WHAT NEEDS TO BE DONE: Please return only the lines from the one holding "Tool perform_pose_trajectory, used" through the one holding "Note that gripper", exactly as they appear in the records below, both ends included.

DATA FOR THIS EXERCISE:
════

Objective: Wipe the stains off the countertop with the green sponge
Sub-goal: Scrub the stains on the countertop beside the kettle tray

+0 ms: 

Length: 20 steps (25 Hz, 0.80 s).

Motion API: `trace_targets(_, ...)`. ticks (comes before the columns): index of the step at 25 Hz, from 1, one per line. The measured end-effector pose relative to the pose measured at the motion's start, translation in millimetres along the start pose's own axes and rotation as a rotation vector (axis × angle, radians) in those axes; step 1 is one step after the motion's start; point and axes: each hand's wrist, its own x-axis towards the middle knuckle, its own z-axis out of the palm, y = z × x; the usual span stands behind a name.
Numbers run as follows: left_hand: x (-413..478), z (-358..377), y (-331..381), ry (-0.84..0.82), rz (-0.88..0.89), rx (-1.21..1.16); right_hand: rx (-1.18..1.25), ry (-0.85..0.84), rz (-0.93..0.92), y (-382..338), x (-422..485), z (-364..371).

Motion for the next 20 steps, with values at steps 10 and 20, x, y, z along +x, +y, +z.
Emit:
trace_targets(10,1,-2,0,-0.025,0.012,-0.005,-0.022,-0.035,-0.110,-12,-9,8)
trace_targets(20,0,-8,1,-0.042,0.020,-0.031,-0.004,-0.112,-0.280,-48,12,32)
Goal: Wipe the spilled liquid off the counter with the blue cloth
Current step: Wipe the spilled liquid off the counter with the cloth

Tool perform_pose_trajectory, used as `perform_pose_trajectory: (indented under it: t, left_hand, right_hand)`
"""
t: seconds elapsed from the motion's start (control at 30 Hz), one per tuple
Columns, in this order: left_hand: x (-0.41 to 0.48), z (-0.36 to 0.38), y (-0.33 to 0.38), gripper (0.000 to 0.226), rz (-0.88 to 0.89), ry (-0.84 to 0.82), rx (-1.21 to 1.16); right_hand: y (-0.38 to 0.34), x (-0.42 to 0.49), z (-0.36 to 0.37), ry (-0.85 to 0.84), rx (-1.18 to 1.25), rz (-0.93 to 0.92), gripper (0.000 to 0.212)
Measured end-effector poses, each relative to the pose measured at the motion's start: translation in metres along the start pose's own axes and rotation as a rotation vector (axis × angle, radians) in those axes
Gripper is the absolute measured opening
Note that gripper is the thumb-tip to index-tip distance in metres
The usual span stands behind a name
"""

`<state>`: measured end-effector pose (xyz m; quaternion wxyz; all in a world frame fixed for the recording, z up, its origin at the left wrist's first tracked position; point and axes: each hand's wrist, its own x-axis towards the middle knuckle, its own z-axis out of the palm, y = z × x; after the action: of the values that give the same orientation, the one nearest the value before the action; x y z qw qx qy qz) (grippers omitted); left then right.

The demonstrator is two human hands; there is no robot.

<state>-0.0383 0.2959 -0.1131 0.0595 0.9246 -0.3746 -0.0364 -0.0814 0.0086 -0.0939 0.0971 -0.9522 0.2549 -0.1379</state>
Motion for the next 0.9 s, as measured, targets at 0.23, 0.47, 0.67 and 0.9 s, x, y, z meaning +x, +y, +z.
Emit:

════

SOLUTION TO THIS PROBLEM:
Tool perform_pose_trajectory, used as `perform_pose_trajectory: (indented under it: t, left_hand, right_hand)`
"""
t: seconds elapsed from the motion's start (control at 30 Hz), one per tuple
Columns, in this order: left_hand: x (-0.41 to 0.48), z (-0.36 to 0.38), y (-0.33 to 0.38), gripper (0.000 to 0.226), rz (-0.88 to 0.89), ry (-0.84 to 0.82), rx (-1.21 to 1.16); right_hand: y (-0.38 to 0.34), x (-0.42 to 0.49), z (-0.36 to 0.37), ry (-0.85 to 0.84), rx (-1.18 to 1.25), rz (-0.93 to 0.92), gripper (0.000 to 0.212)
Measured end-effector poses, each relative to the pose measured at the motion's start: translation in metres along the start pose's own axes and rotation as a rotation vector (axis × angle, radians) in those axes
Gripper is the absolute measured opening
Note that gripper is the thumb-tip to index-tip distance in metres

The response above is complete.